About this task — Among the lines below, how many have the string "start" in them? Only the number is wanted.

Data excerpt —
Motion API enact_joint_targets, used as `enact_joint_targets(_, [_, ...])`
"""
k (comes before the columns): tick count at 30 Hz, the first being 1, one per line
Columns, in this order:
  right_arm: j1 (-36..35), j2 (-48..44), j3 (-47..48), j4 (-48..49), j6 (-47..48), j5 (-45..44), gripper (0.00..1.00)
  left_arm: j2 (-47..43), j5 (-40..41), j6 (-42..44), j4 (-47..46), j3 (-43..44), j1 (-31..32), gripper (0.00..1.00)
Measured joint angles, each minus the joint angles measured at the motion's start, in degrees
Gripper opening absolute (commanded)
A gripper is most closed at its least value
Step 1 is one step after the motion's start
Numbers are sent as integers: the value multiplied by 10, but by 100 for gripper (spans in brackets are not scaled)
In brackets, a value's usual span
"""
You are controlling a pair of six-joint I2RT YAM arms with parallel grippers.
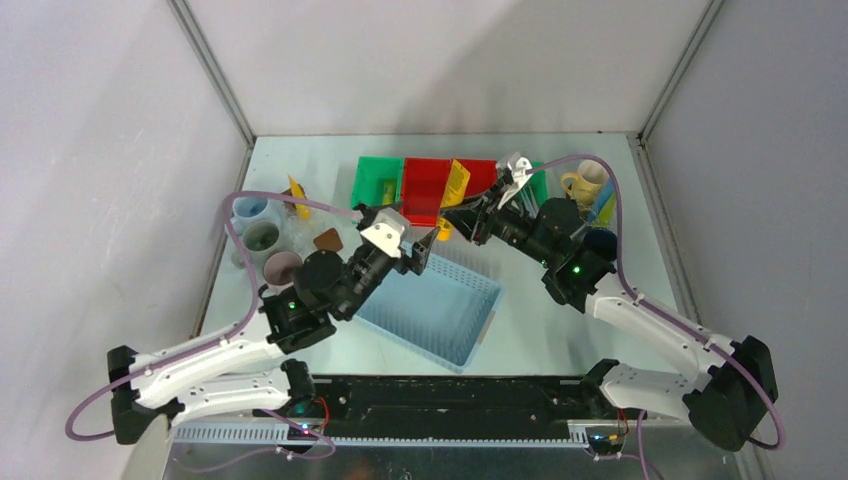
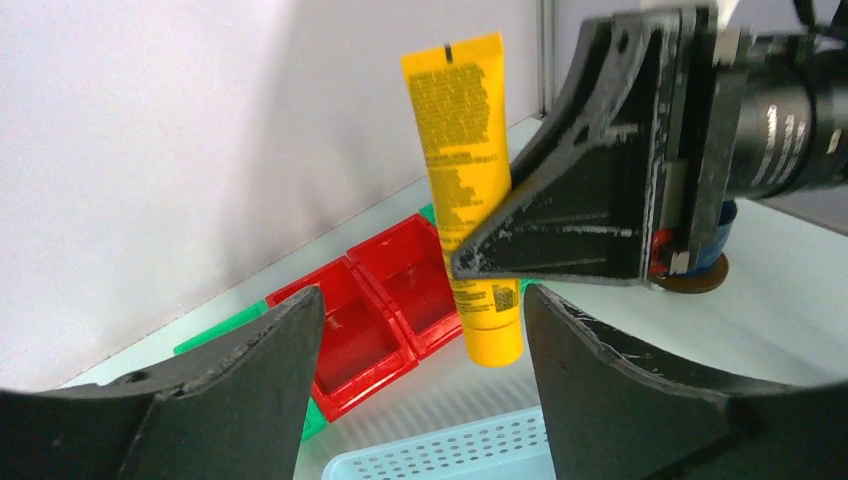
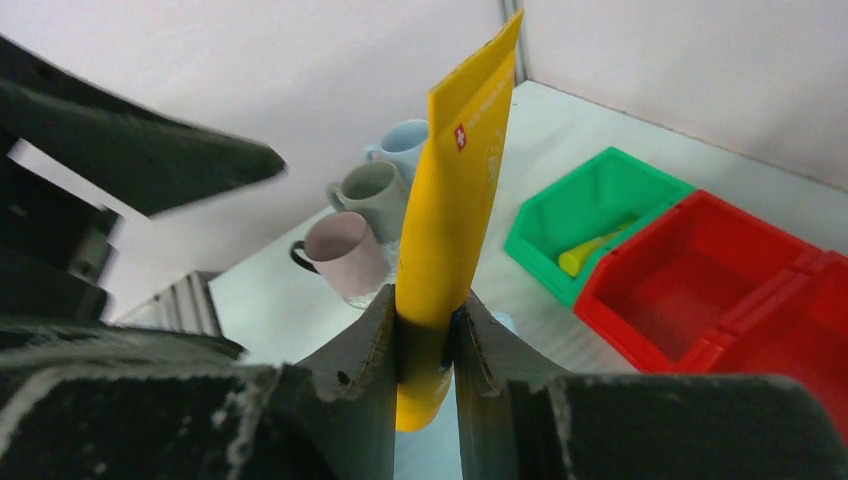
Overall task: Prepare toiletry sets of a toothbrush and toothpaste on the tray
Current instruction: Pick up the toothpaste from the storage box.
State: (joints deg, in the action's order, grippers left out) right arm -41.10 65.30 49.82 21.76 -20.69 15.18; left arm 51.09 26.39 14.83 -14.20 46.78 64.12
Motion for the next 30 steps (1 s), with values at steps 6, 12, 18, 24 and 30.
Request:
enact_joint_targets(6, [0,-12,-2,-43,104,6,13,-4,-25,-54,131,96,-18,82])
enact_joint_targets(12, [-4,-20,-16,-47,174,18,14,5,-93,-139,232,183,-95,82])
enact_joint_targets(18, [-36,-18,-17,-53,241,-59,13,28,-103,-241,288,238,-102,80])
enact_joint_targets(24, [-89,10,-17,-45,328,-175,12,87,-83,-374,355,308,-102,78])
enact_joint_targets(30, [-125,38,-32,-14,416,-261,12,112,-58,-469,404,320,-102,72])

Response area — 2